I don't think "punishment" was my word, originally, but I couldn't find the relevant post when scrolling back.
In some ways, as a dog is like a horse, as previously stated! God, you have shit reading comprehension skills and memory retention.
I doubt you're an academic, except in your own mind.
You swear you're not trying to insult me until I go away? It seems like it when you say things like this.
Sure, a poly partner shares some basics with a mono partner. But there are differences, and that's what this board is for. Your poly partner, even when fucking you, might be wearing a wedding ring or some other token of their OSO on their bodies. They might get a call or text from their OSO when on a date with you. They might be comparing you to the OSO in their minds. They might be thinking, "Oh, I can't wait to tell my OSO about what I just did with SO!" And the list goes on, ad infinitum.
I think I had a similar thing when I was married with the idea of my being married making me attractive to other women. I'd noticed this thing where women find you more attractive based on the woman you're with and I think I exploited that some. Is that different from poly? Why, because I wasn't in a loving relationship with the women I was trying to impress? Was I being completely faithful by trying to impress other women than my partner? If I was purely monogamous in my consciousness, wouldn't I have completely ignored how other women viewed me?
No, it doesn't! That's ridiculous. I am humbled every day at the courage and patience and intelligence of most of the posters here. Yet, I do not feel submissive towards any of them.
I would just call that "impressed" or "touched." I avoid "humility" because it's hierarchical and often falsified because it can be used to impress others.
Yes, you can, but you will be vilified for arrogance if you do.
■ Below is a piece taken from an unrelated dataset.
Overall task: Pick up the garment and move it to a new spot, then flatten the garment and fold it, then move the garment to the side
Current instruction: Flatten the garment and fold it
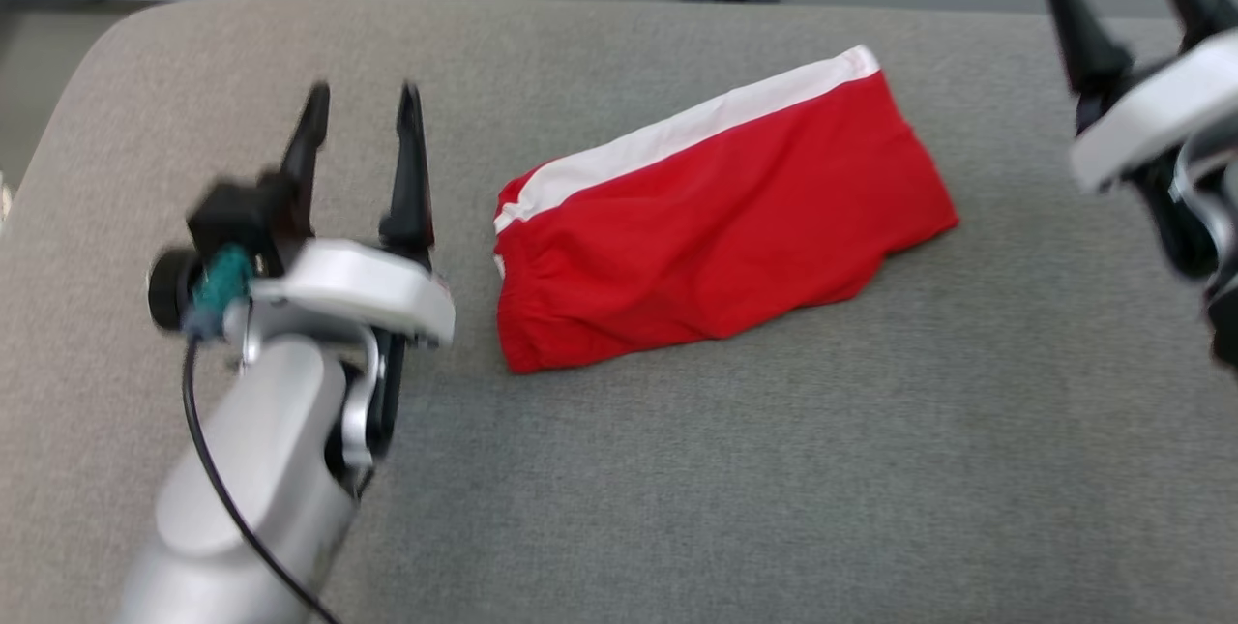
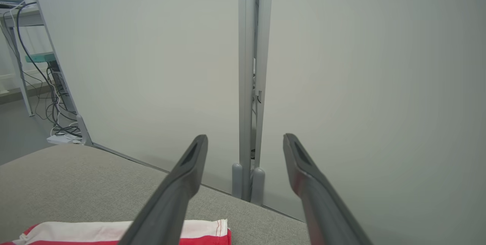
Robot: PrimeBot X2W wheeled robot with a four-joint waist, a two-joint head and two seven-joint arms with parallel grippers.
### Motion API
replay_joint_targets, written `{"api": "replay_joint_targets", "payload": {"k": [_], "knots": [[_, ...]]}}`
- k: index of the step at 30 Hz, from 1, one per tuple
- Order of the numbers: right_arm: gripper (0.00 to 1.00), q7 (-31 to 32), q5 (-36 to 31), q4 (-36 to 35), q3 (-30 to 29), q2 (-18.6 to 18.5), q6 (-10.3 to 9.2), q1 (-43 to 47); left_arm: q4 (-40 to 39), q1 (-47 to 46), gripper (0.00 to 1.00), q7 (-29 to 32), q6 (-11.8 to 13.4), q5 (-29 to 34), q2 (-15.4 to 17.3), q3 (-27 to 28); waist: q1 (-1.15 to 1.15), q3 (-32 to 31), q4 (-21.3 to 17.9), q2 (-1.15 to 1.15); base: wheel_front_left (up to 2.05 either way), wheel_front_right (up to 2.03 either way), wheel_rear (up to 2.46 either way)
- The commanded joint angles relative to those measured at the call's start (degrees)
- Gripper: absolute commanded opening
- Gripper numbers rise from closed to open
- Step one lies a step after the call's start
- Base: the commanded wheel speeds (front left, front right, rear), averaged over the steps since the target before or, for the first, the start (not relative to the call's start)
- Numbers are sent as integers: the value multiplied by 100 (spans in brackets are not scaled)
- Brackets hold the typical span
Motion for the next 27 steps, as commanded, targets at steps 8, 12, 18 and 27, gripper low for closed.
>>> {"api": "replay_joint_targets", "payload": {"k": [8, 12, 18, 27], "knots": [[100, -28, -1615, -1324, -1774, 657, 1, 2115, -813, 1429, 100, -19, -1, 1280, -181, 574, 0, -633, -395, 0, 0, 0, 0], [100, -29, -2061, -1726, -2381, 1110, 2, 3069, -1030, 2110, 100, -19, -83, 1785, -271, 819, 0, -887, -496, 0, 0, 0, 0], [100, -28, -2449, -2063, -3053, 1666, 2, 4088, -1311, 2990, 100, -19, -233, 2167, -576, 1313, 0, -1143, -562, 0, 0, 0, 0], [100, -29, -2713, -2164, -3363, 2029, 2, 4644, -1299, 3563, 100, -20, -610, 2588, -891, 1680, 0, -1277, -566, 0, 0, 0, 0]]}}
Which you are complaining about. A lot.
Wouldn't appreciation and respect suffice? Humility is so tacky - like lowering oneself in relation to others. Not everyone is into medieval culture.
Even if that were your agenda, it's not the subject of the board. Polyamory is. Not "true" poly, not "various forms of love," polyamory as individuals practice it, according to their needs and the needs of their partners.
So you're saying there's no place for discussing philosophy, thoughts, feelings, or other inner aspects without those being directly connected to multi-person physical relationships?
Your actual agenda seems to be to be self-aggrandizement and twisting language to make poly into something it isn't. Also, you are showing signs of needing help for your failed marriage-- beliefs and feelings about One True Love, and what to do when it ends.
Even if I was self-aggrandizing, it doesn't mean anyone else would have to aggrandize me. I get really annoyed with people who enforce their expectations of humility in others.
Help for my failed marriage? Well, it's something that I think about a lot and that comes out in my posts and maybe this forum is helping my get some perspective on relationships and feelings generally - but it sounds like you mean something more than that.
No, I just find it really fascinating that I was seriously into non-monogamy when I was young. I talked about it with my spouse but she would never talk about it much with me. Then I eventually settled into what I thought was the comfort of true monogamy and eventually the marriage ended and she has a bf now. I think it confused her that I would talk about the idea of open relationships, etc. because I find it interesting, but I always found it too risky to actually pursue that lifestyle and I could never tell if she was more disappointed that I brought it up in the first place or that I didn't pursue it to fruition. As you can tell, the communication was pretty poor. That's one of the reasons I wonder if the fear of being ridiculed for having poly feelings could be why she avoided communication so much. I feel bad even mentioning her specifically here b/c I always felt like she was hiding from attention and I wanted to protect her from whatever it was she was being secretive about. Can you see how this would make me poly-curious even though I'm too apprehensive about it to actually attempt to pursue multiple relationships?
Two concessions and humbling of self in one post. But like a "sandwich letter," the pretty stuff is on either end, and the meat is in the middle.
What do you expect, that you will insult me and I'll conform to your standards of how I should write in a post? I don't mind conceding when I'm wrong. It doesn't take humility to do so, just honesty.